Что известно о Терри Конистон? - Гарфилд Брайан. Страница 17
— Зачем? Она все равно примет твою сторону, а меня попытается отговорить.
— Думаешь, не согласится с тобой?
— Конечно.
— Почему?
— Автоматически, из-за сентиментальности и традиции. Ведь как принято при похищении? Платишь выкуп, и волшебное спасение ребенка обеспечено. Она знает наизусть «Отчаянные часы», но ничего не смыслит в реальной жизни.

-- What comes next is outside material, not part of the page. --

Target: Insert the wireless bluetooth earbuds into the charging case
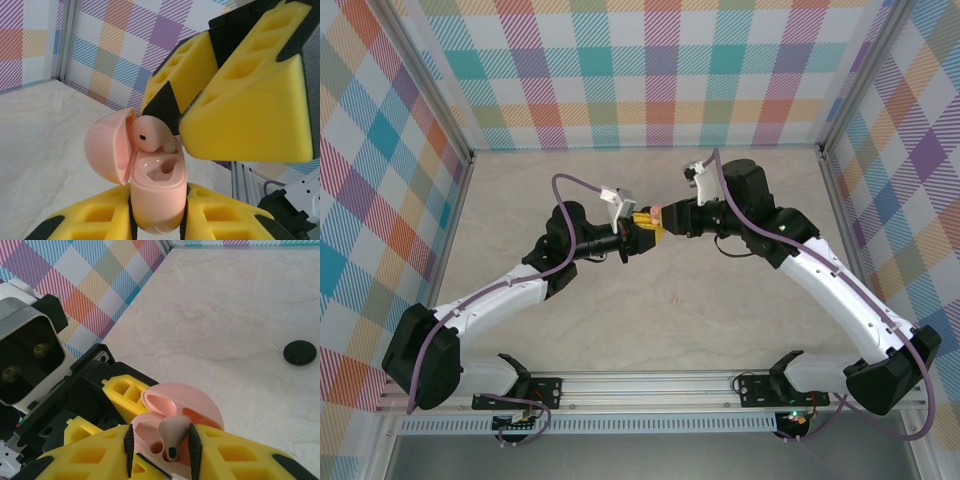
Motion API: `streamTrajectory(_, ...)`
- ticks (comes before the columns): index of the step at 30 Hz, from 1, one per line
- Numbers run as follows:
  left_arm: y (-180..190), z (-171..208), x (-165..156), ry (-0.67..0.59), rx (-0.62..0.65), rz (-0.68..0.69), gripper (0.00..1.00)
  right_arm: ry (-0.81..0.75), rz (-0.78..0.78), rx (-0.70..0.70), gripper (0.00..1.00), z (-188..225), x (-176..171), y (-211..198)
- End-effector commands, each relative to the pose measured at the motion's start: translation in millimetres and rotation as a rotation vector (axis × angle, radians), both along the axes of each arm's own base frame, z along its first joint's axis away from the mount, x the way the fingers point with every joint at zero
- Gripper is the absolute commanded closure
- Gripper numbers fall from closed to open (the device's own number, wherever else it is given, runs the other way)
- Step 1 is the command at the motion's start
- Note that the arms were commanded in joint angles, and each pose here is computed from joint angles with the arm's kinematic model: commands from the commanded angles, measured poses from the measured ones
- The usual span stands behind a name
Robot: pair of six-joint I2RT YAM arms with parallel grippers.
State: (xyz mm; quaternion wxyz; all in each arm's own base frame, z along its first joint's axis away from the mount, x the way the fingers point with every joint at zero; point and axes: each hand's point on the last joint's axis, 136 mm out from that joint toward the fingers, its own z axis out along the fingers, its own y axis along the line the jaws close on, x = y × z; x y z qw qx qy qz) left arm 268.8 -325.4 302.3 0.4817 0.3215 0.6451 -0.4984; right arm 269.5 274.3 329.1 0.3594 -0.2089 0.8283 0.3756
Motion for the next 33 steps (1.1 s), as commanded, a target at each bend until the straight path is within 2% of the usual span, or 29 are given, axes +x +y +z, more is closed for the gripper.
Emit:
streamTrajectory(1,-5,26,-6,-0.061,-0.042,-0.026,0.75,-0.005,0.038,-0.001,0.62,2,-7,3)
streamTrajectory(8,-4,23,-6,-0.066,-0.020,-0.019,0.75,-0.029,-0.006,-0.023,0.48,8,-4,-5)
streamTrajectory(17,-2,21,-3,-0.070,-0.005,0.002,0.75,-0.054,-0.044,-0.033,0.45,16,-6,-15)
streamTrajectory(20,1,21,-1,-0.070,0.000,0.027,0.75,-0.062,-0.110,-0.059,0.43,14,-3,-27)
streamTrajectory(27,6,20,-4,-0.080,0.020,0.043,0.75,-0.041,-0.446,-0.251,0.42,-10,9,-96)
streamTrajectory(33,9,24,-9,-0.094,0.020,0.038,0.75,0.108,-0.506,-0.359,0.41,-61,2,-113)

— Реальность — это психопат, приставивший дуло к голове твоей дочери, — вздохнул Оукли. — Не только Луиза, но и никто на целом свете не поддержит твой сумасшедший план. И сколько ты думаешь найти людей, чтобы...
— Проклятие! — оборвал его Коннистон. — Я не собираюсь проводить народный опрос!
— В конце концов, ты будешь говорить с Луизой или нет? Или прибережешь на самый конец сказать, что случилось?
— Она не мать Терри.
— Она твоя жена.
Коннистон вскочил и оттолкнул ногой кресло.
— Хорошо, я подумаю. — Потом обошел вокруг стола. — Пойдем со мной! Хочу, чтобы ты был со мной, когда я буду это ей говорить.
— Думаешь, это умно?
Коннистон как-то странно посмотрел на Оукли и пробормотал:
— Было время, когда мне казалось, я знал, что такое мудрость. Пошли! — И он распахнул дверь.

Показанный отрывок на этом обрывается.